夏太医在心中暗暗叫苦,面上还不得不应下。

他生平算是少有遇到棘手的……这种事情摆明了是后院女眷争宠使得腌臜手段,他能有什么法子呢……

至多只是能保福晋这几年平平安安而已。

罢了罢了,再过几年他也是要从太医院荣休的人了,到时候把这事儿甩干净也就罢了。

“听说夏太医的幼子十分出色,去岁便已经中了举人了?”

四爷起身时忽然道。

夏太医在瞬间冷汗淋漓。

四爷路过夏太医身边时停下脚步:“福晋的身子,但求夏太医尽心尽力,嗯?”

夏太医若是想敷衍过去这几年,那四爷可有的是法子。

夏太医扑通一声便跪了下去,他这真是腿软了:“是……臣定当尽心竭力。”

四爷不再看他,去看福晋。

苏培盛脚步稍慢些,他笑眯眯地把夏太医给扶起:“往后福晋的身子还要仰仗夏太医呢。
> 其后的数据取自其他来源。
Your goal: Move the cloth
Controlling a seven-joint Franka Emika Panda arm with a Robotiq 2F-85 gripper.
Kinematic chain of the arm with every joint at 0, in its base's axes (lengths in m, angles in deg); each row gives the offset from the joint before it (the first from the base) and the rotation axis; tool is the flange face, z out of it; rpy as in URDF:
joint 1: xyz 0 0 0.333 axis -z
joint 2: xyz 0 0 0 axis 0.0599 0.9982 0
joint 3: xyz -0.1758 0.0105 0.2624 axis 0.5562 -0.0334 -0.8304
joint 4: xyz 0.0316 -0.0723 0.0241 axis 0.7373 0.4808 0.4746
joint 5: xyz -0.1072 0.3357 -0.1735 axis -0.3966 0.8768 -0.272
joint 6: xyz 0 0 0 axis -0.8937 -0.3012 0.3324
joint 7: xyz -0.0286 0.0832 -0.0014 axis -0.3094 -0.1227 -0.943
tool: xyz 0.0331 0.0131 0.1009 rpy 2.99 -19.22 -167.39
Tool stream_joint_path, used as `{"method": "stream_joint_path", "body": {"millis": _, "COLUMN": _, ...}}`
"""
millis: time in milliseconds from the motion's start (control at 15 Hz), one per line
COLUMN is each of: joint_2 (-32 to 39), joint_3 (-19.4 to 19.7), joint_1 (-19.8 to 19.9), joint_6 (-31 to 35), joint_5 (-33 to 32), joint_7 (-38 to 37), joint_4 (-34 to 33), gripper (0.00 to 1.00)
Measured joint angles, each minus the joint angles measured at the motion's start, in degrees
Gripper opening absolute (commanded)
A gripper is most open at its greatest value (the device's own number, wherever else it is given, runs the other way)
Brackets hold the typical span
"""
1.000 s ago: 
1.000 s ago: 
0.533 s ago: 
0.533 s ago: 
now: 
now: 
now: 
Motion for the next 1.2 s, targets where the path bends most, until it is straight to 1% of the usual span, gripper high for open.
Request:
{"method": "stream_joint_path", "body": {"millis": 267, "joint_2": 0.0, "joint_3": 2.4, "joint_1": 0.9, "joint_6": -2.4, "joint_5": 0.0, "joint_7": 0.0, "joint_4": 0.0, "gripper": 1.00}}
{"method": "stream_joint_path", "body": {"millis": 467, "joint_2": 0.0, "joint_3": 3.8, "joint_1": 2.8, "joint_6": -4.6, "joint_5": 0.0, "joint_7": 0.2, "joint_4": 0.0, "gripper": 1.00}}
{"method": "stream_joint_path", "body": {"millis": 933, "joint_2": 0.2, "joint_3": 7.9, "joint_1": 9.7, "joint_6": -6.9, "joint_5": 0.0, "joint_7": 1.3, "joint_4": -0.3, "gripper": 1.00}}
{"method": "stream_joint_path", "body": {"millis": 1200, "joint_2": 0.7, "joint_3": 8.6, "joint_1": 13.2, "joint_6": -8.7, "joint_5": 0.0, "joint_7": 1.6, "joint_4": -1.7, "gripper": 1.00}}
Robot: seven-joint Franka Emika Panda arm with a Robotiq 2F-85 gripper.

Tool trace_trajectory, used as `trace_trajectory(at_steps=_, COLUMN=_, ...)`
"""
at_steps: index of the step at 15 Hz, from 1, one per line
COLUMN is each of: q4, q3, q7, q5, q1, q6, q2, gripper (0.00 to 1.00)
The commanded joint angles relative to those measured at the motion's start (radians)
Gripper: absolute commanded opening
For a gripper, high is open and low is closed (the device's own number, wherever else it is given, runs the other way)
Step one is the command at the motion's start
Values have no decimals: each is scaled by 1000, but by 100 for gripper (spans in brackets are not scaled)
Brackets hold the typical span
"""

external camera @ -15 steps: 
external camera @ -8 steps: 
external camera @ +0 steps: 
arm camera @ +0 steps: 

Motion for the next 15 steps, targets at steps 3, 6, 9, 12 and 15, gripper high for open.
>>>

”

夏太医被扶着站起身,他苦着脸,雪白的胡须都在抖动:“这……”

这下他哪里还敢不尽心啊。

苏培盛开解他:“您老人家在宫里这么多年还不明白吗?该怎么样就怎么样呗,只要您不怠慢着,那便怪不到您身上来,您说是不是……”

这就是给一巴掌再给一颗甜枣了。

总不能真把夏太医给吓着了吧?

再有就是福晋这身子,确实也是不好的奇怪又突然。